→ Goal of the exercise
Write out the data below exactly, beginning with the first line and ending once the line that has "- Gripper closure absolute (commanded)" is written.

== Material provided

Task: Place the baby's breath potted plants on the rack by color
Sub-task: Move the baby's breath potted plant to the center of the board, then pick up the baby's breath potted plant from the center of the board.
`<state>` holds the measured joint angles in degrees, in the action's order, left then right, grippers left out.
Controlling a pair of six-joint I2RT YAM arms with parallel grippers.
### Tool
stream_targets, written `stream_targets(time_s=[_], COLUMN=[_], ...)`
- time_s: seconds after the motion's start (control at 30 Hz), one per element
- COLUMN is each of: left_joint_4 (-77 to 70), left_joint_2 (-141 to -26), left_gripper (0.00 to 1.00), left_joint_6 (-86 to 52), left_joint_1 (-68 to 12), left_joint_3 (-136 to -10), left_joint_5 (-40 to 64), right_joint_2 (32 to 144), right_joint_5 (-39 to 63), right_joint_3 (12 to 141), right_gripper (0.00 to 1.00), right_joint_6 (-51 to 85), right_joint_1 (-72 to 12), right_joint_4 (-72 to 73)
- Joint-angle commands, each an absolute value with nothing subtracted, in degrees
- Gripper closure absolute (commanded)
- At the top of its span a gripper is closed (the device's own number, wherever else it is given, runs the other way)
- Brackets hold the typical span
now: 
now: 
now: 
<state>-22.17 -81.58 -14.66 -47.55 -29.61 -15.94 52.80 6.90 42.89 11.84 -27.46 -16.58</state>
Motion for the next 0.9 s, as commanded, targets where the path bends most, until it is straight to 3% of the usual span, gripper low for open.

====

→ Reply to the task
Task: Place the baby's breath potted plants on the rack by color
Sub-task: Move the baby's breath potted plant to the center of the board, then pick up the baby's breath potted plant from the center of the board.
`<state>` holds the measured joint angles in degrees, in the action's order, left then right, grippers left out.
Controlling a pair of six-joint I2RT YAM arms with parallel grippers.
### Tool
stream_targets, written `stream_targets(time_s=[_], COLUMN=[_], ...)`
- time_s: seconds after the motion's start (control at 30 Hz), one per element
- COLUMN is each of: left_joint_4 (-77 to 70), left_joint_2 (-141 to -26), left_gripper (0.00 to 1.00), left_joint_6 (-86 to 52), left_joint_1 (-68 to 12), left_joint_3 (-136 to -10), left_joint_5 (-40 to 64), right_joint_2 (32 to 144), right_joint_5 (-39 to 63), right_joint_3 (12 to 141), right_gripper (0.00 to 1.00), right_joint_6 (-51 to 85), right_joint_1 (-72 to 12), right_joint_4 (-72 to 73)
- Joint-angle commands, each an absolute value with nothing subtracted, in degrees
- Gripper closure absolute (commanded)

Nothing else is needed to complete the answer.